## AIM OF THE EXERCISE
For the records below, print the lines from the line with "This entry pairs" through the line with "Each request in" exactly as written; include both end lines and exclude the rest.
[[ AVAILABLE RECORDS open ]]
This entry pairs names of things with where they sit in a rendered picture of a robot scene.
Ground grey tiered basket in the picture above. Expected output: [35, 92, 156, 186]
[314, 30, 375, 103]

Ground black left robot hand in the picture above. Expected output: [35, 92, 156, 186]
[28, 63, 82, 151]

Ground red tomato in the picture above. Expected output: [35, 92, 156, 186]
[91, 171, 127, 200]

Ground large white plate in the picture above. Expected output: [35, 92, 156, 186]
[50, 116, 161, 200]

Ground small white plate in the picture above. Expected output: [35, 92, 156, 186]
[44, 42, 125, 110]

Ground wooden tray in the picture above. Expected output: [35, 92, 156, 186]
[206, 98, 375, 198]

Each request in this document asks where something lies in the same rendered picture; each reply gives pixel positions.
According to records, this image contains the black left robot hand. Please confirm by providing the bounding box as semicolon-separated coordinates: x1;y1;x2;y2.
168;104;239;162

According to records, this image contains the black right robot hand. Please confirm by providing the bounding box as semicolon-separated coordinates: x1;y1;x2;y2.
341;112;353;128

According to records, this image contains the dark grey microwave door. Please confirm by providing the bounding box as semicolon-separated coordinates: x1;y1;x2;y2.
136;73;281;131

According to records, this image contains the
[[ AVAILABLE RECORDS closed ]]
[[ AVAILABLE RECORDS open ]]
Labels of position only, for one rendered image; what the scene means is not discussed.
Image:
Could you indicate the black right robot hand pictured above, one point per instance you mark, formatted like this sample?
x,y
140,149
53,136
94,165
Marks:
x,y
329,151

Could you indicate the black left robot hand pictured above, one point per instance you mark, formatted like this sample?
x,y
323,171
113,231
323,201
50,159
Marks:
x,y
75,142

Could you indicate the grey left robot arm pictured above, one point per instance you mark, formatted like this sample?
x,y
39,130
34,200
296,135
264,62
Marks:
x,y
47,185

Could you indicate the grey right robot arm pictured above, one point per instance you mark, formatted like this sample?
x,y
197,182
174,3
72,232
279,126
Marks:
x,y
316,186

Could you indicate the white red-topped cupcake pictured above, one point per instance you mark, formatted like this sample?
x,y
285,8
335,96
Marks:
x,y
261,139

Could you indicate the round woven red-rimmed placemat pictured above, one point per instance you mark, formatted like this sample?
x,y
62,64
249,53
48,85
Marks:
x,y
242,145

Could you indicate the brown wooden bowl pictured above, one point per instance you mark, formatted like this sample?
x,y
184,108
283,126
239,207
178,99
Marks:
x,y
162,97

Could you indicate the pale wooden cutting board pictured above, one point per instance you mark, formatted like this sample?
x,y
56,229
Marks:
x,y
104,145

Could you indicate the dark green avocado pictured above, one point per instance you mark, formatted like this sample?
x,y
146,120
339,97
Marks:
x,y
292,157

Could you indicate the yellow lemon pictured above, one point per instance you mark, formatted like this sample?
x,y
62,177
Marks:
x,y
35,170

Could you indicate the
[[ AVAILABLE RECORDS closed ]]
[[ AVAILABLE RECORDS open ]]
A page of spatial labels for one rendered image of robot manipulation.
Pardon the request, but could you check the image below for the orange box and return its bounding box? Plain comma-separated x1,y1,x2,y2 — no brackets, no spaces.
[[ AVAILABLE RECORDS closed ]]
## WRITTEN RESPONSE
This entry pairs names of things with where they sit in a rendered picture of a robot scene.
Ground grey tiered basket in the picture above. Expected output: [35, 92, 156, 186]
[314, 30, 375, 103]

Ground black left robot hand in the picture above. Expected output: [35, 92, 156, 186]
[28, 63, 82, 151]

Ground red tomato in the picture above. Expected output: [35, 92, 156, 186]
[91, 171, 127, 200]

Ground large white plate in the picture above. Expected output: [35, 92, 156, 186]
[50, 116, 161, 200]

Ground small white plate in the picture above. Expected output: [35, 92, 156, 186]
[44, 42, 125, 110]

Ground wooden tray in the picture above. Expected output: [35, 92, 156, 186]
[206, 98, 375, 198]

Each request in this document asks where something lies in the same rendered picture; each reply gives pixel positions.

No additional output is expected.